▶ _Task instructions_
Filter out all lines without the word "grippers" from the data below, please, and copy the rest.

▶ _The data_

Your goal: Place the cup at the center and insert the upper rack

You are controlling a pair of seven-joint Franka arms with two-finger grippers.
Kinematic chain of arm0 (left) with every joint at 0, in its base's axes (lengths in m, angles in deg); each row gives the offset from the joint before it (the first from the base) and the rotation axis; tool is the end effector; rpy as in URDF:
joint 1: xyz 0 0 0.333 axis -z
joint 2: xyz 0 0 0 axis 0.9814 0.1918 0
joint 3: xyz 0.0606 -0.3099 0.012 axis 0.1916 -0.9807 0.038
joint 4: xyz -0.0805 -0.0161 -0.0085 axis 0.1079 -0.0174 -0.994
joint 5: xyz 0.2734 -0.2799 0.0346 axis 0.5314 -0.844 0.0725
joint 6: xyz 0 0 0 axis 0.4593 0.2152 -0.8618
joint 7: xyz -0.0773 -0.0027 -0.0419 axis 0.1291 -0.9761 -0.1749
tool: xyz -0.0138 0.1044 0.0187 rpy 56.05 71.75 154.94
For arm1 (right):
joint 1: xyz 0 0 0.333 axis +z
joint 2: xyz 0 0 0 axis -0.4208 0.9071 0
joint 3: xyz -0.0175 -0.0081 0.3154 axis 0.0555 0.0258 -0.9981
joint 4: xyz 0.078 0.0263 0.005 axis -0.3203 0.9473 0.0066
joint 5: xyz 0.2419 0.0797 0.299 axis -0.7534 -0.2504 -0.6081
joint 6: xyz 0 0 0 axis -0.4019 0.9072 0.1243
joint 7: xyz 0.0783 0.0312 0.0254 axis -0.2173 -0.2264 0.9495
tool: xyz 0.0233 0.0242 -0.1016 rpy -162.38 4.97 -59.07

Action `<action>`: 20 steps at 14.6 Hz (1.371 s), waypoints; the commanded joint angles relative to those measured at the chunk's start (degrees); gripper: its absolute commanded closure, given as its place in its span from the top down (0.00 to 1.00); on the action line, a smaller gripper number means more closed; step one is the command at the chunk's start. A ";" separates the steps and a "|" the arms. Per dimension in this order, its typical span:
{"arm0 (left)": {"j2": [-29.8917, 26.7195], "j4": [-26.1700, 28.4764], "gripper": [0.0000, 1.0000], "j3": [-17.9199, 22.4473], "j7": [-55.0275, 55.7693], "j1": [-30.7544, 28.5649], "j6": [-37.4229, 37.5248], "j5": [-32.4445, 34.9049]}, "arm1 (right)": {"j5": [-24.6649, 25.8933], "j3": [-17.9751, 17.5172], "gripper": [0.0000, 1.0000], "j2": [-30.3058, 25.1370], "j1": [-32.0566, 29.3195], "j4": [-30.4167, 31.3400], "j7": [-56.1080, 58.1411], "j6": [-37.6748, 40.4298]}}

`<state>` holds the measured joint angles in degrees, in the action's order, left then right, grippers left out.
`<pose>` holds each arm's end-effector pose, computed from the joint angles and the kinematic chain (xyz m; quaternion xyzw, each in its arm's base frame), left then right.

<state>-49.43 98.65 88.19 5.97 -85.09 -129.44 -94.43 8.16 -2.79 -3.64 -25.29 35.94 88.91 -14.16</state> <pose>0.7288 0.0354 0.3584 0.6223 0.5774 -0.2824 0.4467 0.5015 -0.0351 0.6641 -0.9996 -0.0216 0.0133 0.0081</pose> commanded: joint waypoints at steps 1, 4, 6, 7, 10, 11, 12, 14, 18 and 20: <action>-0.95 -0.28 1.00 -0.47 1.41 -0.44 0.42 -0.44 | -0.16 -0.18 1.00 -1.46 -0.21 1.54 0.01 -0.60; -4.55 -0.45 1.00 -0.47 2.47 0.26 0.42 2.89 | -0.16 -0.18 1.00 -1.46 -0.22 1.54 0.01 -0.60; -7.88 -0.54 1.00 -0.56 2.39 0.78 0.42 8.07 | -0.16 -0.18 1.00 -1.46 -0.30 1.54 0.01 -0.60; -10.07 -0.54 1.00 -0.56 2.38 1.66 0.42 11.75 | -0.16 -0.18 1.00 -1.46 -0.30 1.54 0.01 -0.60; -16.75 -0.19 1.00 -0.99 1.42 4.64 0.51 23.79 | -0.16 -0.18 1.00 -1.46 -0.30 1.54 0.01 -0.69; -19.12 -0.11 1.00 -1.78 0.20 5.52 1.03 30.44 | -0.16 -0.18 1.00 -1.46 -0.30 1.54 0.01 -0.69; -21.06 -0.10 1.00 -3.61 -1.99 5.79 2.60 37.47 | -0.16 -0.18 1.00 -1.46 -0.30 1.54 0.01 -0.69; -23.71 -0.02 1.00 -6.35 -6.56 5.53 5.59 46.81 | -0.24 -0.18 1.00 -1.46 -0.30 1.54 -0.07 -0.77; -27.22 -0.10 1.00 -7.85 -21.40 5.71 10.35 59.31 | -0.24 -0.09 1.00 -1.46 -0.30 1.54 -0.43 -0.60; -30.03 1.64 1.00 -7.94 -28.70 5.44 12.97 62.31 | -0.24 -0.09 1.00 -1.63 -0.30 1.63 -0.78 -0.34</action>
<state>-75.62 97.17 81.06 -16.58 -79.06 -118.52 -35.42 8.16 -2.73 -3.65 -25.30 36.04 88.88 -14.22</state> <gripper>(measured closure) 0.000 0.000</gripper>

▶ _Output of the exercise_
You are controlling a pair of seven-joint Franka arms with two-finger grippers.
`<state>` holds the measured joint angles in degrees, in the action's order, left then right, grippers left out.

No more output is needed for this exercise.